Menghadapi pandemi ini tugas kita tidak hanya sekadar bisa menyelamatkan diri sendiri, tetapi harus saling mengingatkan dalam kebenaran. Mengingatkan dalam kesabaran. Saling menasehati satu sama lain di antara kita.

Karena perlu disadari bahwa semua manusia sangat berpotensi untuk berbuat kesalahan atau lalai. Itulah sebabnya kita perlu saling mangingatkan, saling menasehati dan selalu bersabar dalam keteguhan disiplin.

Kita harus bangkit dengan berlandaskan mengagungkan Allah. Karena dengan mengagungkan Allah berarti kita selalu mengakui kebesaranNya. Hanya Dia lah yang Maha Berkuasa atas segala sesuatu.

Untuk bangkit dan menganggungkan Allah. Kita harus sudah mulai mengupayakan mensucikan pakaian lahir dan bathin kita.

Membersihkan diri kita dari dosa dan kemaksiatan. Kita mulai membersihkan mental atau akhlak yang kotor dari kehidupan masyarakat kita. Pandemi telah mengajarkan kita harus selalu bersih dengan mencuci tangan.

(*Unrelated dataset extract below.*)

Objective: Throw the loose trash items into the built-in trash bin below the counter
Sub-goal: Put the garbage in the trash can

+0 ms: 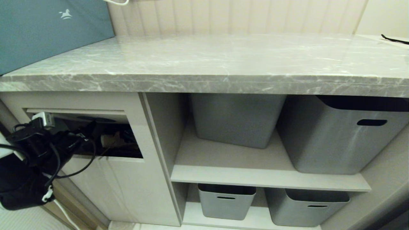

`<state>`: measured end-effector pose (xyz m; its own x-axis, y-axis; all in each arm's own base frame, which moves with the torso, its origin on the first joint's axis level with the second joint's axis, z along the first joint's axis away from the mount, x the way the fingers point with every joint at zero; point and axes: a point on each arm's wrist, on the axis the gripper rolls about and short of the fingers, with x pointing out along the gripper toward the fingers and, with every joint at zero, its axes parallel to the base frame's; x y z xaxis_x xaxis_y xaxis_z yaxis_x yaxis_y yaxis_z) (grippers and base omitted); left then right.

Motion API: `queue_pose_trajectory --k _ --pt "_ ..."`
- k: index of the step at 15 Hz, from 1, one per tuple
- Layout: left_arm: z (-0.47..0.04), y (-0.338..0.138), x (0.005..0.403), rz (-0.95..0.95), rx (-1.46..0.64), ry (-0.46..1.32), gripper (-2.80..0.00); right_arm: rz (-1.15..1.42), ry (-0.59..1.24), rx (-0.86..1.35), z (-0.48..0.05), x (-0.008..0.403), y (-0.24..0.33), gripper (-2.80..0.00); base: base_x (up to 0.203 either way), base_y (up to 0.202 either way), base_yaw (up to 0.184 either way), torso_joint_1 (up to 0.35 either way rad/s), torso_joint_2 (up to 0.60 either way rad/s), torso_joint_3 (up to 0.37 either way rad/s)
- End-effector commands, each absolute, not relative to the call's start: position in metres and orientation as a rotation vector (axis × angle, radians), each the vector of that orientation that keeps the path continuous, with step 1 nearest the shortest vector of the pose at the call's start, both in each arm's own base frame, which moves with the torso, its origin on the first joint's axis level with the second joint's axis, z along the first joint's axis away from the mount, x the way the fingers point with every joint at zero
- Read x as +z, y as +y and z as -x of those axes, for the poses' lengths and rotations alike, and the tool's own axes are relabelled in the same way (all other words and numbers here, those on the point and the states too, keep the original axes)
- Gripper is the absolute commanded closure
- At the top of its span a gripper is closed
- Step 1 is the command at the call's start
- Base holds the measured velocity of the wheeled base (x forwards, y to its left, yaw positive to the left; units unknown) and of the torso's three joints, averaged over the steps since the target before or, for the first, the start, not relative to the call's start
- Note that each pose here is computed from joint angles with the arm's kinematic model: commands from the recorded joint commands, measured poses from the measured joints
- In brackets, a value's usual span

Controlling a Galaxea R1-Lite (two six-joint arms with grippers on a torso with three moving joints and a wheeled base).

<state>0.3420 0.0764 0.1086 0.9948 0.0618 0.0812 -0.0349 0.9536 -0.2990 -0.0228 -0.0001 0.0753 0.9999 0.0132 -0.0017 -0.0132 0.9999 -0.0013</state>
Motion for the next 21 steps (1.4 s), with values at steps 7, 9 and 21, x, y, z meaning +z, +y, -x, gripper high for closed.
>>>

Itulah tugas luhur yang harus didasari dengan hati yang ikhlas semata-mata karena Allah. Maka janganlah kita senantiasa berharap imbalan yang lebih banyak dari apa yang telah kita lakukan.

Tentu saja tugas yang tidak ringan, karena itu sangat diperlukan kesabaran dan ketahanan diri kita untuk tetap istiqomah dalam medan perjuangan.

Kita harus punya tekad untuk menanamkan dalam diri kita kesabaran, kesungguhan dan semangat dalam berjuang dalam berperang menghadapi pandemi Covid 19 ini. Momen hijrah ini adalah semangat dan rasa optimis menuju kehidupan yang lebih baik.